The strength of layered siliciclastic fault rocks as a function of composition and structure

Normal faults are common in sedimentary basins and often associated with reservoirs in interbedded sands and clays. Fault rocks therefore also consist of some mixture of sand and clay. Outcrop studies have shown, that these fault rocks can occur as homogeneous mixtures, (multiple) parallel layers of sand and clay without intense grain-scale mixing, or complex structures with brittle clasts of one material embedded in a ductile sheared matrix of the other. Both, the composition and the structure of the fault rock affect its the overall frictional strength at any given position.

The strength of faults in sedimentary basins is crucial information when producing fluids from faulted reservoirs in critically stressed conditions. Increasing pore pressure during injection phases bears the risk of fault reactivation. To minimize the risk of reactivation while maximizing the recovery, our goal is to improve the prediction of fault friction. The predicted friction coefficient can then be used in dynamic reservoir models to calculate the maximum allowed pore pressure increase. 

From literature we compile the friction coefficients for various homogeneous sand-clay mixtures at different effective normal stresses, measured in laboratory tests. The resulting function shows a linear increase of the friction coefficient with increasing sand content, while normal stress only shows an effect for stresses larger than expected at reservoir conditions. We can now use this function to predict the friction coefficient for any given homogeneous sand-clay mixture.

However, fault rocks are often not homogeneous mixtures. To gain insights into natural fault rock compositions, we investigate field and sample data in 2D and 3D from outcrops in northwest Borneo/Malaysia. These show the complex structure of fault rocks on various scales for faults with displacements from cm to decameter range.

In exploration and production workflows, commonly algorithms such as the shale gouge ratio are applied to predict the average volume of clay (Vclay) in the fault rock, based on the amount of clay in the unfaulted rock and the displacement. The average Vclay is then loosely correlated to a friction coefficient, often proprietary to the used software packages. We propose that the structure of the fault rock, i.e. the distribution of clay and sand, affects the frictional properties estimated for the average Vclay.

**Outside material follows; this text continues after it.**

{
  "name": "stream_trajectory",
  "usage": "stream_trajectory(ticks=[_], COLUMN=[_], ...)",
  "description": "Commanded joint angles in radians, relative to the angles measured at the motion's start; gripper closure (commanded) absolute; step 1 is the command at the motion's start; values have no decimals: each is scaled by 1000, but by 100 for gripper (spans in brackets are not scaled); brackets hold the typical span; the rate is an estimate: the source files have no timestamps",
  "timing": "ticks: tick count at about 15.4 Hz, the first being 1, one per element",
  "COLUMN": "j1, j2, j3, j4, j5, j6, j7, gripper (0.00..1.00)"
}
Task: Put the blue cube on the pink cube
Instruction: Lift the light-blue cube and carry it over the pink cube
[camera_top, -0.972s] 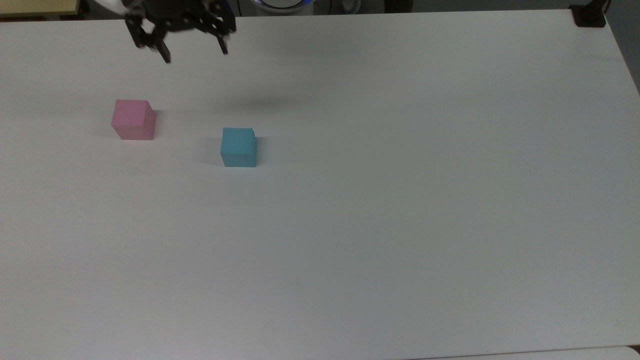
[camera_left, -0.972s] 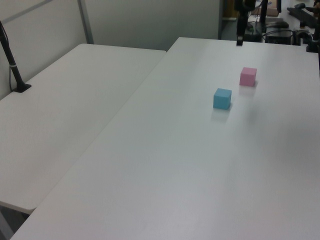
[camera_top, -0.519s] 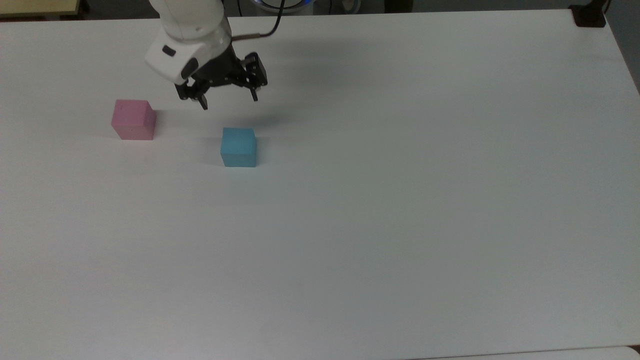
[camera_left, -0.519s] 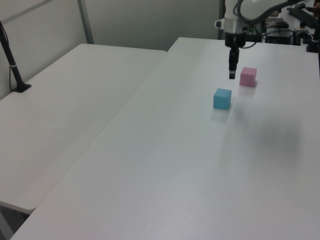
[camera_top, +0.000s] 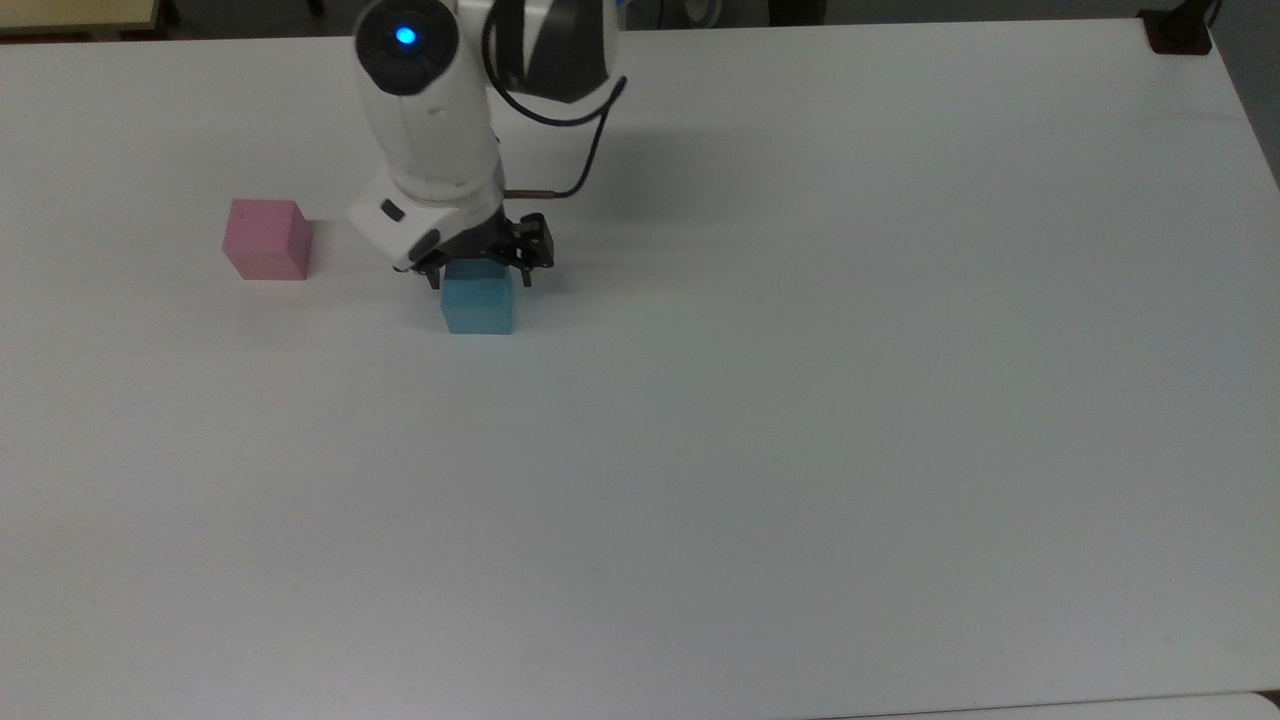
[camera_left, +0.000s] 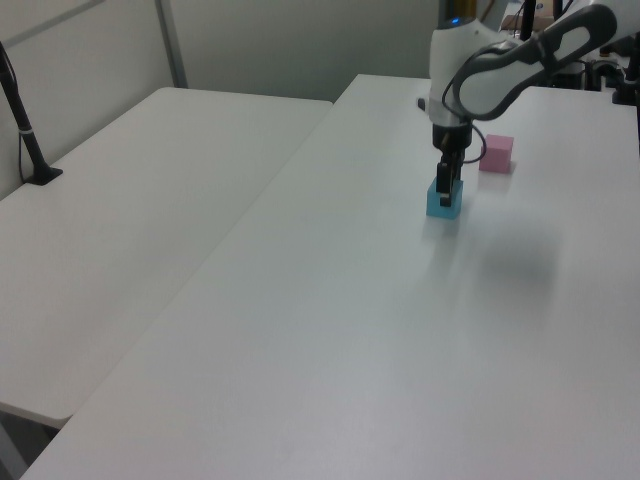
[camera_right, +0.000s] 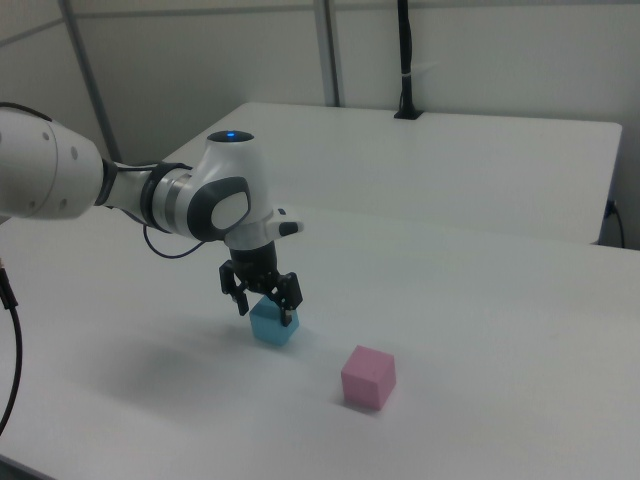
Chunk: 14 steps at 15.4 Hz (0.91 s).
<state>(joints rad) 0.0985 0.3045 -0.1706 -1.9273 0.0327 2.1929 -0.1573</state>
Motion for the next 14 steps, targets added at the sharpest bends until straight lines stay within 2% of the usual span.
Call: stream_trajectory(ticks=[1, 2, 3, 6, 8, 11, 14], j1=[18, 12, 0, -48, -139, -210, -215], j2=[-4, -13, -36, -119, -178, -183, -176], j3=[-6, -4, -6, -16, -20, -38, -99], j4=[-9, -7, -7, 22, 42, 44, 39], j5=[-34, -34, -33, -34, -34, -39, -73], j6=[28, 24, 18, -111, -214, -206, -151], j7=[50, 50, 42, 6, -146, -264, -304], gripper=[44, 50, 53, 55, 55, 55, 55])
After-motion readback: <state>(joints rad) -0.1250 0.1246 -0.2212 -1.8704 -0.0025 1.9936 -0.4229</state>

We use discrete element numerical simulations to study the effect of complex fault rock structures on the fault friction coefficient. We reproduce natural structures from outcrop and sample data and calibrate the mechanical properties of the individual components in the model to fit the natural prototype. In direct-shear tests we then measure the friction coefficient of the entire modelled fault rock. Preliminary results show a discrepancy between the friction coefficient of a homogeneous sand-clay mixture and a more complex geometry with the same clay volume. This suggests errors in currently used approaches that are solely based on Vclay.